Among the most affected by burdensome student loan debt are seniors. As of 2024, nearly three-quarters of a million student borrowers are over the age of 71, collectively holding $28 billion in student debt. Many have spent decades in repayment, only to fall into default as interest compounds and balances balloon. Seniors now represent the fastest growing demographic of student borrowers and they face the highest rates of delinquency and default. And for many of those older Americans who live on a fixed income, the consequences are severe: garnished Social Security checks, skipped medications, and postponed retirements.
We need to fix this. I hope my colleagues across the aisle will join us in restoring basic fairness to the bankruptcy system by purring student debt on the same footing as virtually every other kind of debt, all of which are dischargeable in bankruptcy.
But this is not the only place where the system strains under the weight of its own design. Families who exceed the Chapter 13 debt limit are legally barred from filing under that chapter, no matter how regular their income or sincere their repayment intentions. Nor can they turn to Chapter 12, which is limited to farmers and fishermen; or Chapter 15, which is limited to international cases; or Subchapter V, which requires you to be a small business. Because of Chapter 13's expired debt limit, we risk pushing working people into Chapter 11—a process built for bankrupt multinational corporations, not working families. It’s a system that was never meant for someone trying to save their home while paying down medical bills and putting kids through school.
And Chapter 7, which should offer the most straightforward form of relief, is weighed down by barriers of its own. Debtors often have to pay their lawyers upfront, even when they can’t pay their rent, locking many people out of even applying for bankruptcy relief. And our Chapter 7 trustees, the watchdogs of our bankruptcy system, are still doing critical work under a compensation structure that hasn’t been updated in over 30 years.
None of this is new and none of it is unfixable. We have bipartisan legislation, the Bankruptcy Administration Improvement Act, ready to go that would raise trustee pay and extend the temporary judgeships that keep our bankruptcy courts functioning. In Maryland, we’re on track to lose three out of seven temporary bankruptcy judgeships. That’s nearly half our bench. And it’s happening at the very moment filings are rising—up thirty percent in Maryland alone from 2022 to 2023.

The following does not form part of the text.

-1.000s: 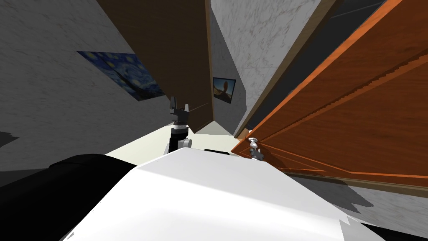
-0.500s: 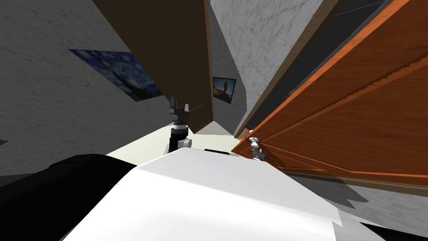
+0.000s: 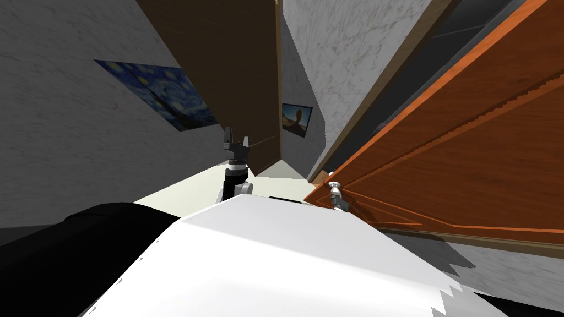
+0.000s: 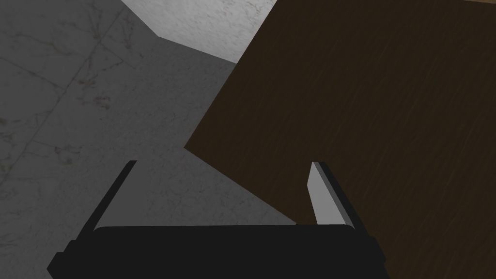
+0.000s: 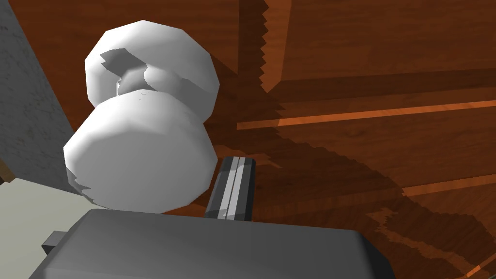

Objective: Pull the door open

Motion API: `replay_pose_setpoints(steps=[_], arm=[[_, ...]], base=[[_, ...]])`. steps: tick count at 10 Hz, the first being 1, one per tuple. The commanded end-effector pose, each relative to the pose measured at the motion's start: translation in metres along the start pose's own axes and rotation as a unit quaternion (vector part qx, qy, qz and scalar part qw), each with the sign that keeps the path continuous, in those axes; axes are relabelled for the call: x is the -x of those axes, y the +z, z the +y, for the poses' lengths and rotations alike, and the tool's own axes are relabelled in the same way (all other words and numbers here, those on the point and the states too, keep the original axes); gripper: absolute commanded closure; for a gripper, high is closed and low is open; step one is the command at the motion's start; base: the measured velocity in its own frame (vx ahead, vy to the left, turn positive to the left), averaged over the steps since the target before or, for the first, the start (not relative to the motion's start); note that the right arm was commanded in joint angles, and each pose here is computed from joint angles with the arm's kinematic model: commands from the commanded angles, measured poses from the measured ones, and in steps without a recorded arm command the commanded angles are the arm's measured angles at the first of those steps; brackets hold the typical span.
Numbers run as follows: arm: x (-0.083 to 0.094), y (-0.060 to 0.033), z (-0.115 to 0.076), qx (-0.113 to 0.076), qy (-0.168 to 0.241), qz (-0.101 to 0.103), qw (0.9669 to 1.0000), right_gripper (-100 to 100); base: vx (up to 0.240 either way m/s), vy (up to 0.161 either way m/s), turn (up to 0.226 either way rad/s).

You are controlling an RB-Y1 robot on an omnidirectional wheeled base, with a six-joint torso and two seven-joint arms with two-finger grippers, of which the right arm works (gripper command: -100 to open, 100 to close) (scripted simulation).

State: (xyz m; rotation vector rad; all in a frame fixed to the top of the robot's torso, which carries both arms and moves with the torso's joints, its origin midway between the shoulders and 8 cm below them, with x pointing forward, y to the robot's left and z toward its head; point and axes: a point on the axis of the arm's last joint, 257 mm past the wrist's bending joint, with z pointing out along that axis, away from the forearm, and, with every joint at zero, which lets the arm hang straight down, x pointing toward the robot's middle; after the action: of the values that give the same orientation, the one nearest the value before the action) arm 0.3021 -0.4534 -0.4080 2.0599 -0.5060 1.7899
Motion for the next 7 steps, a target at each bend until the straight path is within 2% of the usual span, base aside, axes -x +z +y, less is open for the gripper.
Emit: replay_pose_setpoints(steps=[1, 2, 5, 7], arm=[[-0.003, 0.0012, -0.005, -0.003, 0.002, 0.004, 1.0000, 100], [-0.002, -0.0018, -0.009, -0.009, 0.001, 0.009, 0.9999, -100], [-0.005, -0.0050, -0.024, -0.023, 0.004, 0.024, 0.9995, -100], [-0.007, -0.0066, -0.030, -0.030, 0.005, 0.030, 0.9991, -100]], base=[[0.000, 0.000, 0.000], [-0.097, -0.025, 0.120], [-0.206, -0.065, 0.118], [-0.132, 0.005, 0.069]])
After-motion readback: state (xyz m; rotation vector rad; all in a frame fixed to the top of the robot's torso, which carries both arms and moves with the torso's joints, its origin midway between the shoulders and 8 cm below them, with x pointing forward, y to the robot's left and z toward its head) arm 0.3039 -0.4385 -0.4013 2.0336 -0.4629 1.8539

This is the moment to reaffirm a foundational promise: that in the United States of America, financial hardship must never strip a person of their rights, their dignity, or their future. By my count, Congress has rewritten the Bankruptcy Code five times in the last two centuries before arriving at the modern framework. This is one of the most dynamic areas of our law, and there is no reason we cannot act now to refine it again. We have the facts. We have the tools. And we have bipartisan agreement on key fixes. The road ahead is clear.
Thank you, Mr. Chairman. I yield back.